辦公室的門半開著。
劉前進在全心全意地擦槍,彭浩進來,他連頭都沒抬一下。彭浩知道他這個老戰友老搭檔又在琢磨什麼要緊的事了。雖然兩人一分開就好長時間,但彼此的體性脾氣都知道。
彭浩坐下:「你肯定唐靜茵會下山接應寧嘉禾嗎?」
「八九不離十吧。」劉前進繼續擦著槍。
「要說寧嘉禾越獄他老婆一定會來接應,這是合乎邏輯的,但有一個問題。」
劉前進抬起頭:「什麼問題?」
「他們一個在監獄裡,一個在監外的不知哪個山洞裡,要想互相配合行動,就得有個雙方的約定,他們怎麼約定在某個時間同時行動呢?」
「是啊,他們得相互傳遞情報呀!……」
彭浩把凳子往前挪了挪:「可他們的情報是怎麼傳遞的呢?」
劉前進站起來,舉槍向窗外瞄著:「這件事要是搞不清楚,你和我,咱們倆得天天晚上做惡夢!」
前程未卜的大押解上路在即,破解內外敵人「傳遞情報」卻茫然無緒。
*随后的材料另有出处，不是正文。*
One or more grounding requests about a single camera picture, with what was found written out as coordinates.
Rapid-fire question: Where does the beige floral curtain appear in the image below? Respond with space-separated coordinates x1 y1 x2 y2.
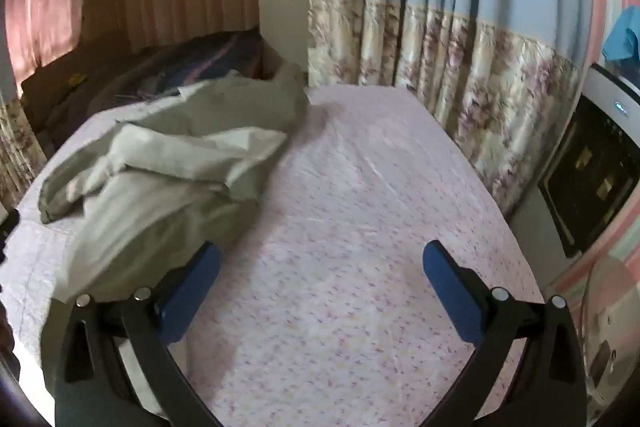
0 94 48 208

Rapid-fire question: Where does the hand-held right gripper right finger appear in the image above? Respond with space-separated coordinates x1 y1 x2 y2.
421 240 588 427

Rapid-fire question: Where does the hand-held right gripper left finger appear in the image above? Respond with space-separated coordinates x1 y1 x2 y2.
52 241 223 427

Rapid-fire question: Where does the blue cloth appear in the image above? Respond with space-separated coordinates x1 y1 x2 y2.
601 7 640 64

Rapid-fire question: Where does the grey fleece-lined jacket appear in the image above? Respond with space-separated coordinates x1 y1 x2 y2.
37 63 312 308

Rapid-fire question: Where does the bed with brown sheet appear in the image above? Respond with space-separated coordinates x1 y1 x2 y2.
20 27 266 142

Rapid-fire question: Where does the striped purple blanket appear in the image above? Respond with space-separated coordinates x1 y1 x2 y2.
100 29 263 102

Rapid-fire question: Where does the white electric fan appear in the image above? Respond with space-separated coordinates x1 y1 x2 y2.
575 254 640 413

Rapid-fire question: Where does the pink curtain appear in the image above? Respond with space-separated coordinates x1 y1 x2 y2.
2 0 86 82
但是「情報」還是經由了什麼渠道,「傳遞」到了藏匿在深山匪窩的唐靜茵手上。
是一個小紙團。
唐靜茵小心地開啟展平,小紙片上的字赫然入目:
午夜越獄,斷牆外接應!
阿慧一直悄無聲息地站在旁邊。二十出頭的阿慧很早就被唐靜茵收養,從一個棄兒長成一個楚楚動人的大姑娘。十多年來,無論戎馬倥傯,還是後來的東躲西藏,唐靜茵從來都把阿慧帶在身邊。這個阿慧成了她最中意最貼心的人,一個唯「阿姐唐司令」之命是從的最忠誠的戰士。但有時,沒有外人在的時候,她會「任性」一下,「嬌嗔」一下,每到這個時候,唐靜茵也會不由自主地生出些暖暖的意味,這種只有自己體會到的綿長意味讓她覺得很是受用。
阿慧輕聲叫了聲:「阿姐……」
唐靜茵把小紙條遞給阿慧,阿慧接過看了看,興奮地:「太好了,我這就去集合人馬,天一黑就下山接姐夫!」說著,轉身要走。
「等等!」唐靜茵一伸手,必須要讓他們改變計劃!」
「啊?為什麼?」
「臺灣來電,總指揮還有重要使命!」
「什麼使不使命的,姐夫他們已經做好了越獄準備,如果我們不去營救……」阿慧一把抓住唐靜茵的胳膊,「阿姐,這件事你可不能聽他們的,山高皇帝遠,他們知道什麼,把姐夫接回來才是最大的事啊!」
「住口!」唐靜茵臉子一翻,「你忘了我是蔣委員長親口任命的游擊軍司令!有違黨國利益的事,我唐某誓死不為!」
阿慧欲言又止。
唐靜茵拿過桌上的一張紙條,麻利地寫下一行字,遞給阿慧:「讓花子馬上喬裝下山……」
唐靜茵所說的「臺灣來電」,在她收到的同時,也被我方截獲到了。但因為電文使用了一套新的密電碼,我方的情報部門暫時還沒有破解電文內容。程部長几乎每過一兩個小時就催問一遍情報部門是否已將電文破譯出來,他隱約覺得,敵人突然變更新電碼,一定與大遷徙行動有關聯。但無論怎樣,軍區的大遷徙命令必須執行,劉前進他們的先遣隊必須按指令行事!
北校場監獄的支隊長辦公室裡,氣氛嚴肅。
劉前進在給三個排長下達戰鬥任務:「一排還是監守監獄犯人動向。二排和三排埋伏在監獄兩邊的小樹林裡,等著唐靜茵出現。今晚的行動代號就叫‘守株待兔’!」劉前進看著身旁的彭浩,「老彭,你還有什麼補充的?」
彭浩搖搖頭:「沒什麼了,大家分頭行動吧。」
眾人散去,劉前進嘆了口氣。
彭浩說:「就等著土匪送上門了,還嘆什麼氣。」
「能看見的土匪來再多我也不怵,撓頭的是那個內鬼啊,我實在想不透這個鬼是怎麼把情況傳來遞去的。」劉前進看著彭浩,似乎等待著彭浩能告訴他一個準確答案。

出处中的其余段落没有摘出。